A medida que avanzan las comunicaciones, se disipan estas imágenes, pero la imaginación va situándolas en el mundo que está por reconocer, es decir: en la América presentida, que de 1492 en adelante quedará oscilando entre el descubrimiento y la exploración.
Los problemas que se imponían a la consideración del contemplador de la naturaleza eran de complejidad infinita. ¿Por qué la paloma alimenta los polluelos de otras aves? ¿Por qué el ruiseñor muere cantando? El cisne es blanco por fuera, negro por dentro. Los guijarros se van al fondo del agua o el aceite, pero quedan flotando sobre el azogue. Los rayos del sol ennegrecen la piel del hombre, y blanquean la ropa. El hierro hace saltar chispas del pedernal. La tierra, siendo pesada, se mantiene suspendida en el cielo sin base ni columnas que la sostengan...

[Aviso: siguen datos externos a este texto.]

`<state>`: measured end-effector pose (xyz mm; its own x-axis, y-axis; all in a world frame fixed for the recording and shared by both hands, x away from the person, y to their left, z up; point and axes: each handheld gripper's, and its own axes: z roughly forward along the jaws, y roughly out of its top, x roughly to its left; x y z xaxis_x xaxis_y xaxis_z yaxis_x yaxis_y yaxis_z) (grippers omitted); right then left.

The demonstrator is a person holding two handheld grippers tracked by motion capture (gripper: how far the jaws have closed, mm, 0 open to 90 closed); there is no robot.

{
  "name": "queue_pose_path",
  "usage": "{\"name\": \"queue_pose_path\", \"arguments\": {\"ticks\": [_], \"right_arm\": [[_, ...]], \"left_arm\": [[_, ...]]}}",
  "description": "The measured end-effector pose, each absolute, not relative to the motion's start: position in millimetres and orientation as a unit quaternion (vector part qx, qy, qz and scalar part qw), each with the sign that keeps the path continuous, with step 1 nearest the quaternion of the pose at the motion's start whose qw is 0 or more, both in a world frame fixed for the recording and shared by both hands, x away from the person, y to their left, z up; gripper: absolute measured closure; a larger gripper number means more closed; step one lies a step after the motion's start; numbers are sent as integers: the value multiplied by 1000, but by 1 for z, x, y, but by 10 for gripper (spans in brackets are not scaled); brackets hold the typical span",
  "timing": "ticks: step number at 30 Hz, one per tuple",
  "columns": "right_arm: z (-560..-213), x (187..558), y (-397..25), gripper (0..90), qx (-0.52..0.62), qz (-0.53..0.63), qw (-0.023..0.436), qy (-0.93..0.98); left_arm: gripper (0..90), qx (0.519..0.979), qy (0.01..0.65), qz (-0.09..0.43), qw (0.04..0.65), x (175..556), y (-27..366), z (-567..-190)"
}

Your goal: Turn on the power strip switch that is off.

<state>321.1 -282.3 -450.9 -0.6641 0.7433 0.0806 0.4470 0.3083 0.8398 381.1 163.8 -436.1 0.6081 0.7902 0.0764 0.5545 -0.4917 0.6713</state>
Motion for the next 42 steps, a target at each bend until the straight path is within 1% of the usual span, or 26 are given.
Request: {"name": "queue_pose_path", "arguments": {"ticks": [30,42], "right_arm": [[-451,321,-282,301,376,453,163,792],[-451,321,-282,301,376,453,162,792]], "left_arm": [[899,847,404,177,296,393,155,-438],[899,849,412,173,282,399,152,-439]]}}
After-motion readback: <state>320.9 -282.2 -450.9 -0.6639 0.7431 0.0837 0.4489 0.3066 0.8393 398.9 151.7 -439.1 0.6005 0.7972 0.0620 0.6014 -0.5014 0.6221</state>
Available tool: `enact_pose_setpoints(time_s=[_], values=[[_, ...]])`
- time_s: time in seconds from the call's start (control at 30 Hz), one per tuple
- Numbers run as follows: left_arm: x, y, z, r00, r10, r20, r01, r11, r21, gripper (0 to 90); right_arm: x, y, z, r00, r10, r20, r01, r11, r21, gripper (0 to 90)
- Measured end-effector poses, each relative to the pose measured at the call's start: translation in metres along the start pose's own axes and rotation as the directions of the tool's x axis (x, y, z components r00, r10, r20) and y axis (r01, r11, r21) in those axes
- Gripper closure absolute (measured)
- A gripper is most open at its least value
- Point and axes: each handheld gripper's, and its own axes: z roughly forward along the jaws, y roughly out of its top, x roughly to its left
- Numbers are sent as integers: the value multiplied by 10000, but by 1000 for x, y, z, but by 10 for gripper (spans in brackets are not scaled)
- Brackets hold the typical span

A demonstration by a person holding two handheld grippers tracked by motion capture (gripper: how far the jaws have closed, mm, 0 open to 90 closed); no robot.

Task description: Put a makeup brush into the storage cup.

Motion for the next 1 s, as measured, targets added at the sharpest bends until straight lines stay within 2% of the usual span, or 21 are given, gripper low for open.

Todas estas cosas que aparecen en el siglo XIII como imágenes inmortales de una tradición de siglos, Gautier de Metz las traslada a sus poemas interminables y ciento y tantos años más tarde las reverdece D'Ailly. Un siglo después las acoge Colón. La historia no termina ahí. La fábula sigue sirviendo de inspiración a las novelas de caballería que se publican furiosamente en España en cuanto empiezan a producirse los descubrimientos, y alientan a los conquistadores empujándolos a las más atrevidas exploraciones, como lo ha ilustrado estupendamente Irving Leonard en su obra Books of the Brave. Pierre d'Ailly queda como el hilo conductor de la fantasía, cuando se convierte en el motor que anima a Colón. Edmond Buros, que publicó en 1930 el texto íntegro del libro de D'Ailly, traduciéndolo del latín y reproduciendo las notas escritas al margen por Colón, dice: «D'Ailly, por sus enseñanzas tan sugestivas, ha sido el inspirador de Colón y debe considerarse como el padre espiritual de América.» A este padre nuestro que está por las nubes tenemos que recurrir para darnos cuenta de una América prefabricada a la manera occidental, conocida antes de que Colón la descubra. Colón es el producto natural de siglos encantados. Hasta hoy ha sido costumbre insistir en la carta de Paolo del Pozzo Toscanelli como el documento más importante en que se apoyó Colón para fundamentar su aventura. No es así. En realidad Toscanelli fue el pretexto que encontró Colón para sacar adelante las teorías del autor de Imago Mundi. D'Ailly ya traía citas de Aristóteles —«es pequeño el mar que separa a España del Oriente de la India» —; de Séneca «—«esa distancia puede ser franqueada en pocos días con viento favorable»—; de Plinio —«la navegación del golfo de Arabia a las columnas de Hércules se hace en poco tiempo...» Toscanelli, al decir que viajando hacia el occidente se llegará al oriente, no es sino el sabio contemporáneo de Colón que confirma todo esto, tanto que Harrise en su estudio sobre Toscanelli llega a decir que la carta del florentino muy bien ha podido ser un falso fácil de producir. D'Ailly, como más antiguo, es el puente imaginario que permite ir de las costas ibéricas a las islas del Japón poniendo un estribo en la Edad Media y otro en la Edad Moderna.